• _EXERCISE BRIEF_: Scan the data below for lines holding the word "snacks", and copy each line found.

========

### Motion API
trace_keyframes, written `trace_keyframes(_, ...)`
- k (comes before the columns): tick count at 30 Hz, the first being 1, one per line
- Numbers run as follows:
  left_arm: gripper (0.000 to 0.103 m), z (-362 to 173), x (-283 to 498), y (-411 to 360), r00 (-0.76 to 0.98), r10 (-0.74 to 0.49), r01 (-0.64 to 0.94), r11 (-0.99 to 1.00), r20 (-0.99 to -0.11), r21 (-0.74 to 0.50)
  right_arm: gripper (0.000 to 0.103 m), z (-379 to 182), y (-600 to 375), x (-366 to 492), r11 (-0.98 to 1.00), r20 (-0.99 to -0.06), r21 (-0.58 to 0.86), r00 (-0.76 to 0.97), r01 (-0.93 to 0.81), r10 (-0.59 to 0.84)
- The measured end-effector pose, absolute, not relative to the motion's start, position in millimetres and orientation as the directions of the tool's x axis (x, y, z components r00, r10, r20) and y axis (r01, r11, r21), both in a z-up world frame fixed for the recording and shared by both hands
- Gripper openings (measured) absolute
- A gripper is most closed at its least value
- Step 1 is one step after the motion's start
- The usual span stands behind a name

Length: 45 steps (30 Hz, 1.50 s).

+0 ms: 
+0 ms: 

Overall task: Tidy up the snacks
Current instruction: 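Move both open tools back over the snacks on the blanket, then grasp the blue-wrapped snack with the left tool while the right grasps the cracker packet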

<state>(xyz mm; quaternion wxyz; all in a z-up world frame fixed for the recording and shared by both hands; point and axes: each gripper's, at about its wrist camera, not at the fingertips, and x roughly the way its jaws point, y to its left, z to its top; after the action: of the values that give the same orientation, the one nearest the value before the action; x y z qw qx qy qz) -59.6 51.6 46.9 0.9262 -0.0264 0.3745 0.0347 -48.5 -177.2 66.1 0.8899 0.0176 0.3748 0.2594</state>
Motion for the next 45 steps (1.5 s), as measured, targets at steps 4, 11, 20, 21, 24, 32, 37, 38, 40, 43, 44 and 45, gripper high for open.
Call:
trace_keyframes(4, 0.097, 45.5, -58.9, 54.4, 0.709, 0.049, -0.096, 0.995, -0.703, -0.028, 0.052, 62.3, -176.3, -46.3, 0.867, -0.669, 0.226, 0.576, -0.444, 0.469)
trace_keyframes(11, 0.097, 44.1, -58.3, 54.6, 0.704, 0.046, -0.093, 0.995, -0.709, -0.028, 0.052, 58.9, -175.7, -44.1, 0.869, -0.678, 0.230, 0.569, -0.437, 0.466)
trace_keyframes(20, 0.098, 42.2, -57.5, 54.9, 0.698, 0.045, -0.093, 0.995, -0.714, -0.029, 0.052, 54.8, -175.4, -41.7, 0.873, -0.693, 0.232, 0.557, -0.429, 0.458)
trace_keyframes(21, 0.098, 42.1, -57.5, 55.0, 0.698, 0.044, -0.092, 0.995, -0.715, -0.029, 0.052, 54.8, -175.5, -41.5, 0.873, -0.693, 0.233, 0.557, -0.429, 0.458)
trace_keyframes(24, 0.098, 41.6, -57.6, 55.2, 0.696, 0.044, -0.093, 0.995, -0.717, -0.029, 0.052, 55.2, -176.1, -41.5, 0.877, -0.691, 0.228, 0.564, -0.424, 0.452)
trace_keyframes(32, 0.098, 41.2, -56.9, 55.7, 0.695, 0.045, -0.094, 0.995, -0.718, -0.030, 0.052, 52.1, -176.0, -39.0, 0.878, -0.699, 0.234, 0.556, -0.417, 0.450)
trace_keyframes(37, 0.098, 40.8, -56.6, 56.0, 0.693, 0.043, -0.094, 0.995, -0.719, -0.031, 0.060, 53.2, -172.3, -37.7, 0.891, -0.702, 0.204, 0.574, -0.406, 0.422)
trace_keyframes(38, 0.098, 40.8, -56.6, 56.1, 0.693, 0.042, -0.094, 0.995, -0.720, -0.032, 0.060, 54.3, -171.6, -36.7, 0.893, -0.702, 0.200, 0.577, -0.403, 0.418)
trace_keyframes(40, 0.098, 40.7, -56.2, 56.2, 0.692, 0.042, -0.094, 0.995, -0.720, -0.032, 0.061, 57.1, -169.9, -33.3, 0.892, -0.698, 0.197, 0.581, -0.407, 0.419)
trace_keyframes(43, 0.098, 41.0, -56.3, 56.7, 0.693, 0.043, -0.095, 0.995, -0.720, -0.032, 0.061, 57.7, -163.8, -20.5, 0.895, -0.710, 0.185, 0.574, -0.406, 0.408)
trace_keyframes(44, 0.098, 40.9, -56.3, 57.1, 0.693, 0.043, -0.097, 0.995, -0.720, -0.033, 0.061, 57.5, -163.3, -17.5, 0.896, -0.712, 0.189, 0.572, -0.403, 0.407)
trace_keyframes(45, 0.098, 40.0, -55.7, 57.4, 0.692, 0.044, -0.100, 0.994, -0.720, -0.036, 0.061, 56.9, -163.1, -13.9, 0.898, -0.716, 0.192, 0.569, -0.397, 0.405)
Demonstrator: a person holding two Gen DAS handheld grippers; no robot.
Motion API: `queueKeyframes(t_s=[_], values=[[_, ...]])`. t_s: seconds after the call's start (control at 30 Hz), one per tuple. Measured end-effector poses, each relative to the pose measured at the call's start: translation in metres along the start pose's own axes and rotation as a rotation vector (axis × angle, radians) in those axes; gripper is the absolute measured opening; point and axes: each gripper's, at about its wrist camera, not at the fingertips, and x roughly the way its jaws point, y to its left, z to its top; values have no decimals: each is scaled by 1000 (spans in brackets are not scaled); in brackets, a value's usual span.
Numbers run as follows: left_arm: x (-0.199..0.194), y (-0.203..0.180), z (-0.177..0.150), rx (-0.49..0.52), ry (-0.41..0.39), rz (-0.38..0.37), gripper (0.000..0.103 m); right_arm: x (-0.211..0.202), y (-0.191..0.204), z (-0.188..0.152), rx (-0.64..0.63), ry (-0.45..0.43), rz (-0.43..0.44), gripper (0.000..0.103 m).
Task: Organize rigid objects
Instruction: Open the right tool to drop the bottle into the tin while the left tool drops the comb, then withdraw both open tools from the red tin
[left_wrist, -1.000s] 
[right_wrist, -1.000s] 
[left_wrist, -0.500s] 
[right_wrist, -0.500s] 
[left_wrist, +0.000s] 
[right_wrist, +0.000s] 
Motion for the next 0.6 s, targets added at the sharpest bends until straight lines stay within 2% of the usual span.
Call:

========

• _ANSWER TO THIS EXERCISE_:
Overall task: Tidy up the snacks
Current instruction: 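Move both open tools back over the snacks on the blanket, then grasp the blue-wrapped snack with the left tool while the right grasps the cracker packet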

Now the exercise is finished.